Among the locals standing with us on the sidelines, the most vocal were taking a hard, angry stance against the protesters, while any who might have been sympathetic or neutral were keeping quiet.
As the police brought out a long-range acoustic device threatening an ear-splitting audio assault, the protesters chanted, “Hey hey, ho ho, these racist cops have got to go.”
“Put their asses in jail,” one bystander yelled.
“Get out of the way, and we’ll take care of ’em,” another said.
A teenage boy standing behind us, quipped, “Mustard gas would be nice, too.”
Just for reference, mustard gas is a chemical agent used in War World I that is banned as a weapon of war under the Geneva Protocol of 1925 and the Chemical Weapons Convention of 1993.
Around this time, Squire had turned her phone to record the bystanders, and one of the men gave her a startled look. “Hey,” he said, “why are you videoing us?”
“You guys are saying some pretty awful stuff,” she replied. “He was talking about mustard gas.”
The same man pointed to a sign held by one of the protesters.
“What does it say about Jews?” he asked.
“Jews Against ICE,” Squire informed him.
He seemed caught off guard by the information and paused for a moment.
“Why are they against ICE?” he asked.
“I think they’re connecting the Holocaust to what ICE is doing now,” Squire told him. “They don’t want that to happen again.”

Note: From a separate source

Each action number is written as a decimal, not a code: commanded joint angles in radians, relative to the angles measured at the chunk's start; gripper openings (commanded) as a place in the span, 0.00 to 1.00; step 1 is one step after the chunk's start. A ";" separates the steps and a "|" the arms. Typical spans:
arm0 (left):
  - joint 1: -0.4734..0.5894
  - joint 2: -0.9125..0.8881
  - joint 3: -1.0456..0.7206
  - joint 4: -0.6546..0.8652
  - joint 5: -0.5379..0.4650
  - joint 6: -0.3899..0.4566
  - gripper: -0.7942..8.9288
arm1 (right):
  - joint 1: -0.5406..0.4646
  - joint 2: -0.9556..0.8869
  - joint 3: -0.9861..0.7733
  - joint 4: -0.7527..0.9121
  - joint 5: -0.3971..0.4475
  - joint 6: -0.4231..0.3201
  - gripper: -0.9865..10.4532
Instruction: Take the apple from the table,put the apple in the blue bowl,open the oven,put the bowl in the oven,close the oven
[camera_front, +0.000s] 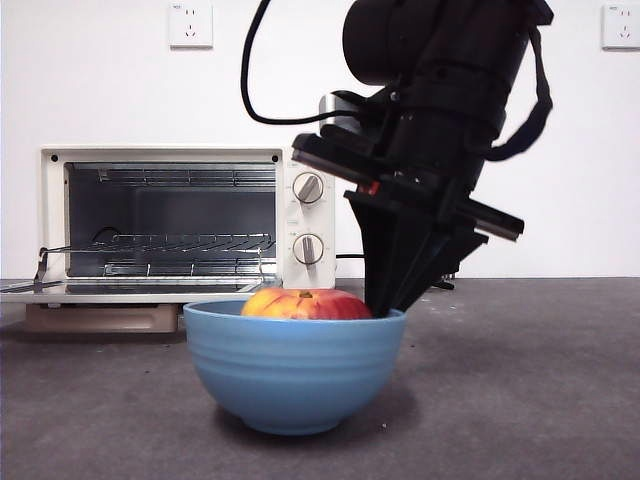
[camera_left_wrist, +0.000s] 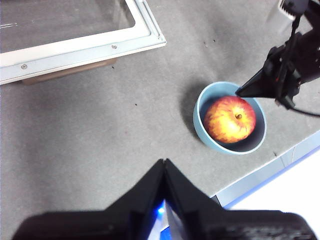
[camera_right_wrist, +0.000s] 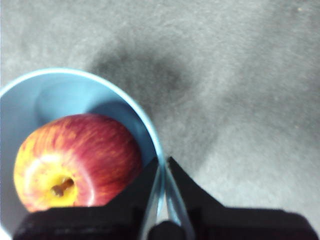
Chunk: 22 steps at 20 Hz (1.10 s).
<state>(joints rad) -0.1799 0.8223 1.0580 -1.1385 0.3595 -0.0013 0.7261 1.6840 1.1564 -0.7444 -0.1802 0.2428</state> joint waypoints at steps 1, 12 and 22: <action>-0.003 -0.005 -0.004 0.002 0.008 -0.006 0.08 | 0.001 0.006 0.111 -0.072 0.018 0.043 0.08; -0.003 -0.004 -0.005 0.037 0.007 -0.051 0.08 | 0.003 0.450 0.974 -0.289 0.053 0.133 0.08; -0.003 -0.004 -0.004 0.032 0.007 -0.047 0.08 | -0.029 0.751 1.394 -0.299 0.066 0.342 0.08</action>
<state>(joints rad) -0.1799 0.8219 1.0580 -1.1099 0.3595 -0.0460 0.6968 2.4172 2.5439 -1.0561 -0.1123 0.5591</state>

As officers moved into the group of peaceful protesters blocking the street, frog-marching them to a van to await transport to jail, and in one case dragging a woman who went limp by the arms, the bystanders laughed and jeered.
After nine voluntary arrests, the rest of the protesters had retreated back into the yard at the Center for Spiritual Living. They sang “Kumbaya.”

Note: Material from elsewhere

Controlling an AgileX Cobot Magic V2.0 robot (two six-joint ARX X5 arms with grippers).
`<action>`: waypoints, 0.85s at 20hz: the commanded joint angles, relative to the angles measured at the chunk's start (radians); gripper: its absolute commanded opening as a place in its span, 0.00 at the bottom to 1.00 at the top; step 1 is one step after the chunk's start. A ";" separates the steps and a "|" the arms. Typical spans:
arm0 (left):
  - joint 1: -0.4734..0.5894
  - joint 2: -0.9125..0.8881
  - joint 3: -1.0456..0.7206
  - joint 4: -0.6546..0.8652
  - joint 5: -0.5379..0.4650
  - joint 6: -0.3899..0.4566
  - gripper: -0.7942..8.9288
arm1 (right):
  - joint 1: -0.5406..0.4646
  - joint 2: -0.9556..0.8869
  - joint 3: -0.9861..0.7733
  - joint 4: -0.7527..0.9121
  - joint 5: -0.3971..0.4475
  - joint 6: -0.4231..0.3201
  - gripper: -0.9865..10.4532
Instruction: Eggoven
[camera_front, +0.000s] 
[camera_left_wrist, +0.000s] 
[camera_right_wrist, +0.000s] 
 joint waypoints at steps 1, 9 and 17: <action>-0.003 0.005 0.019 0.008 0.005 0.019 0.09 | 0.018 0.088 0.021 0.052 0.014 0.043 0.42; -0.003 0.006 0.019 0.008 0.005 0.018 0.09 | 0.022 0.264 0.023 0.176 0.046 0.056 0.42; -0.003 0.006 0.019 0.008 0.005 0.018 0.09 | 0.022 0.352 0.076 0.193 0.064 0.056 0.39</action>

Despite the conclusion of the orderly arrests, the bystanders were not placated.
Pointing at the group assembled on the lawn, one woman admonished, “They’re breaking the law!”
For reasons that would seem to defy any practical consideration of public safety, two squads of police in riot gear marched down Maple Street to face off against the protesters, who continued to lawfully assemble in the yard at the Center for Spiritual Living.
“It’s about time,” the League of the South organizer enthused. “This is great.”
UPDATE: Byron Tucker, the public information officer for the Alamance County Sheriff’s Office, called me back and responded to my questions about security around the Confederate monument and the deployment of “officers trained in crowd control.”
Tucker said the sheriff’s office has been maintaining security around the Confederate monument, which is located on county property, “for quite some time because of the threats that other counties have seen.” He said that within the protest group on Sunday “there were folks that we were unsure of, and we chose to err on the side of caution.”
The decision to not allow protesters to march was made by the Graham Police Department, which has jurisdiction over the streets, Tucker said, adding that he believes if the organizers had applied for a permit they would have been allowed to march.
As for the sheriff’s deputies wearing helmets and protective padding, Tucker said, “We have officers trained in crowd control.” The sheriff’s office doesn’t use the term “riot gear,” but Tucker acknowledged the uniforms are designed to protect officers from being hit with “solid objects or liquid.” When I shared my observation that the situation appeared to be deescalating and that virtually all of the protesters appeared to be on private property when the “crowd control officers” arrived on the scene, Tucker responded: “We still had some people that were in the street because our folks had protective gear.” In response to my invitation to share any additional information that I may not have observed, Tucker said, “That’s not going to be intel that we’re going to share.”